I rise in consequence of the remark just made by the noble Earl. I stated the other day that I remembered one instance in which a general rule had been departed from on very special grounds, but at the time the rule was departed from a protest was entered against its being brought forward as a precedent. I recollect that in the' much disputed case of the claims made with reference to the steamer Cagliari the Law Officers of two successive Governments differed in opinion, and the Law Officers of the second Government were not even unanimous. On that very special and peculiar ground the House of Commons asked for the opinions of the Law Officers, and they were laid before it. Of all cases in which I should have thought it improper to depart from the general rule that the opinions of Law Officers are sacred. I should have thought that case the strongest where you wish, not to establish some question of general interest, but to found a personal charge against one of the Law Officers of the Crown who signed the opinion.

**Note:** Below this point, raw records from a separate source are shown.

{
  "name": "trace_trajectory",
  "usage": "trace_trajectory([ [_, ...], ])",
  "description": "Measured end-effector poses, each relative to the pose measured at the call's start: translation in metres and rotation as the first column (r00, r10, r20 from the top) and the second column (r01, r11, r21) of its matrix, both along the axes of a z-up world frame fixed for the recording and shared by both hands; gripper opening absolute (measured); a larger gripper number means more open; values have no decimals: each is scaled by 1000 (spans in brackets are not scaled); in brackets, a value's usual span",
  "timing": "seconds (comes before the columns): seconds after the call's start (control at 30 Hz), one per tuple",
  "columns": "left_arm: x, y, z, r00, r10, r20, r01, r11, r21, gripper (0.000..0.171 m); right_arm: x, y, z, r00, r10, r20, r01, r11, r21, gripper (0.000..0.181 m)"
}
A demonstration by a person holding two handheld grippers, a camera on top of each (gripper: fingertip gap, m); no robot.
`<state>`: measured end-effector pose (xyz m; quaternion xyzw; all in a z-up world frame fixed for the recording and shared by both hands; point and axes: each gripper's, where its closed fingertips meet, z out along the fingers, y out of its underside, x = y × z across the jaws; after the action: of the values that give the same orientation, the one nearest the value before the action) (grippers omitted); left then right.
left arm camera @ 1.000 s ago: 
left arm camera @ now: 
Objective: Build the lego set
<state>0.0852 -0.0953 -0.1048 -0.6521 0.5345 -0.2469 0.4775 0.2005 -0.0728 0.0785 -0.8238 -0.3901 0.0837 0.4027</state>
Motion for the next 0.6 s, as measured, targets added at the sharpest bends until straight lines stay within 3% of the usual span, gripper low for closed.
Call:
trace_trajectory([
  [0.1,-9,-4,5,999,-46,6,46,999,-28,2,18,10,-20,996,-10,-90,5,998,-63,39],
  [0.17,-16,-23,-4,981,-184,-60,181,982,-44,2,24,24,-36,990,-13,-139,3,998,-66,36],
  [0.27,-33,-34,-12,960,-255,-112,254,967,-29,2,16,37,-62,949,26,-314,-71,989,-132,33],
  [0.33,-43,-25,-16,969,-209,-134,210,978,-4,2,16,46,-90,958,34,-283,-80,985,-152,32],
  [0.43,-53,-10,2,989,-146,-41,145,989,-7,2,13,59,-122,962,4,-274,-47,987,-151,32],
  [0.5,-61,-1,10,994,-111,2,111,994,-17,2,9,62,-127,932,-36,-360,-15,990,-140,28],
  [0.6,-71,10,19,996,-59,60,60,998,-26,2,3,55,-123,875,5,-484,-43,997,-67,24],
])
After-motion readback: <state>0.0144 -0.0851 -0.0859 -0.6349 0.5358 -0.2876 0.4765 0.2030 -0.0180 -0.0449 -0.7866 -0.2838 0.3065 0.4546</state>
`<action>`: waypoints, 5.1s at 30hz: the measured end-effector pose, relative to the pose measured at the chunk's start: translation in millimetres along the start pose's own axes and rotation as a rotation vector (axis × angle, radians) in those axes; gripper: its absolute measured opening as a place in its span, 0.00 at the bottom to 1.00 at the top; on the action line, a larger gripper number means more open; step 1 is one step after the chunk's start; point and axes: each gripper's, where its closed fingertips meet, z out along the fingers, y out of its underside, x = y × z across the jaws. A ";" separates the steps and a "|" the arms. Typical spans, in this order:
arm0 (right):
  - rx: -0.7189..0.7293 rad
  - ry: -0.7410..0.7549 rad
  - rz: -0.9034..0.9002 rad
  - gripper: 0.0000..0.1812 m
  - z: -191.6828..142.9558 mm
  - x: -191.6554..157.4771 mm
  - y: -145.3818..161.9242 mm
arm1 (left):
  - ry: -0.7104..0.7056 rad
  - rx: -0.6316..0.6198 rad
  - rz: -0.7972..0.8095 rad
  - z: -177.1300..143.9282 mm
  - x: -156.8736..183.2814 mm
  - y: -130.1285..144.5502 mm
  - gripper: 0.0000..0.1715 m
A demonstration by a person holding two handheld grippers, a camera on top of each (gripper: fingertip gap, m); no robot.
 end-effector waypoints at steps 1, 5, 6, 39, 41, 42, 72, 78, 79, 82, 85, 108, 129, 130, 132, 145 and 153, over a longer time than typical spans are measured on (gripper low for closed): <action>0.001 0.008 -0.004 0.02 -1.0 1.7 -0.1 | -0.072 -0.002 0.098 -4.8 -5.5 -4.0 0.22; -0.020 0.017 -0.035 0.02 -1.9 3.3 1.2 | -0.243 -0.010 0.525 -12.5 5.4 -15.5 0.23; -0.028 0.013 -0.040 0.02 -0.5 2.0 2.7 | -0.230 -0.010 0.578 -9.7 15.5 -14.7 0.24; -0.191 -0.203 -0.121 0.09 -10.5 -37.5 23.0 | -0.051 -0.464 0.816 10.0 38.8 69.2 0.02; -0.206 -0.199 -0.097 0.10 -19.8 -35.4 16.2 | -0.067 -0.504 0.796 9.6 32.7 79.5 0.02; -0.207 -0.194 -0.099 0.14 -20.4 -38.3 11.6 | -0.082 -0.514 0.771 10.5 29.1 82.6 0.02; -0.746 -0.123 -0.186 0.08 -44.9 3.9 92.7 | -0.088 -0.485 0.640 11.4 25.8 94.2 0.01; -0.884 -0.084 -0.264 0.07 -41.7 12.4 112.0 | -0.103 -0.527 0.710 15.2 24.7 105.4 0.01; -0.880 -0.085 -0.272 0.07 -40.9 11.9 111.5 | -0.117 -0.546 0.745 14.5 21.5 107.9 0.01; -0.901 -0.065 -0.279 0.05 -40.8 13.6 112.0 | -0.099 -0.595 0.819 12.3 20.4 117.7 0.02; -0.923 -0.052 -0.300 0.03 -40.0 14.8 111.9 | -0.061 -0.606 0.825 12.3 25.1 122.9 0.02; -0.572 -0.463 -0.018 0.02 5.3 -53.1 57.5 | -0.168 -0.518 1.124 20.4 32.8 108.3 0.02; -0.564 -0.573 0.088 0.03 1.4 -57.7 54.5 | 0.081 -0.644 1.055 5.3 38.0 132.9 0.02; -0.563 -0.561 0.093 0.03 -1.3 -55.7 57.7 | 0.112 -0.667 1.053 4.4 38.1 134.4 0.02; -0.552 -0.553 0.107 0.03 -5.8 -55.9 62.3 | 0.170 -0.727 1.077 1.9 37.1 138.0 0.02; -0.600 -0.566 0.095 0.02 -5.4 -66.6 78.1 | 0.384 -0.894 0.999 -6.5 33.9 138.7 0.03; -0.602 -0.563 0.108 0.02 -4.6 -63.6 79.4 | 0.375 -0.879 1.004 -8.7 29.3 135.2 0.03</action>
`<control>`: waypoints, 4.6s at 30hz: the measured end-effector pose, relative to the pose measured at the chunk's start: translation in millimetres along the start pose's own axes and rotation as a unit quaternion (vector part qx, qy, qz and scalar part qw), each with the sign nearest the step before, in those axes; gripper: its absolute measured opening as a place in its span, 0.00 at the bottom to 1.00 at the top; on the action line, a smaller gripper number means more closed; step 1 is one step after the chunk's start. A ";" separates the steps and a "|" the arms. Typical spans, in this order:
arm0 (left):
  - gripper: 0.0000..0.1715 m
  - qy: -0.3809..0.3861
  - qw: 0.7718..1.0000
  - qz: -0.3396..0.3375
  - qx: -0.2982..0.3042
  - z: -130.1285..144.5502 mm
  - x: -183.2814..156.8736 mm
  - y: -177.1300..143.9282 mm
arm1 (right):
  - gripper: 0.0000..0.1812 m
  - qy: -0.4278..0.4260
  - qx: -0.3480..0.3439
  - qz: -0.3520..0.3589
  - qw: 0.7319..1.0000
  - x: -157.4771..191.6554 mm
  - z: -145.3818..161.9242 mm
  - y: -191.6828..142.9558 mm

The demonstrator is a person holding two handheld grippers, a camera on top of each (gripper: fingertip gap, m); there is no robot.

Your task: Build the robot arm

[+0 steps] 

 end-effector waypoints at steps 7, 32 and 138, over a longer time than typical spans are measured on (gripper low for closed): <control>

I think the noble and learned Lord has made a mistake in supposing that the noble Earl, brought this matter forward the other day with any personal motive. As a discussion may arise between the Brazilian Government and this country it was desirable that the Brazilian Government should not be led into the belief that the Government of this country had not acted upon legal advice of an imperfect character. The other day the noble and learned Lord had gone away, or I should have ventured to remonstrate with him for stating that words which fell from him were unimportant. I think it can hardly be considered that words used by a noble and learned Lord, holding the position of ex-Lord Chancellor, are unimportant; on the contrary, they are regarded as of the greatest possible importance. He stated on that occasion that there had never been but one precedent of the communication to Parliament of the opinions of Law Officers, and that was protested against. Three such instances have been quoted this evening. The noble and learned Lord now draws a distinction between opinions on national and opinions on international questions; but he did not give us the slightest hint the other day of any such distinction. However, I remonstrate against the doctrine that words falling from him can be of little or no importance.


The noble Earl says he would have remonstrated the other day, but that I had left the House, and to-night he has adopted a course which conies exactly to the same thing, for I have already spoken in this debate, and therefore am not able to reply without violating the rules of debate in your Lordships' House.

Motion agreed to; Bill read 3a accordingly, and passed, and sent to the Commons.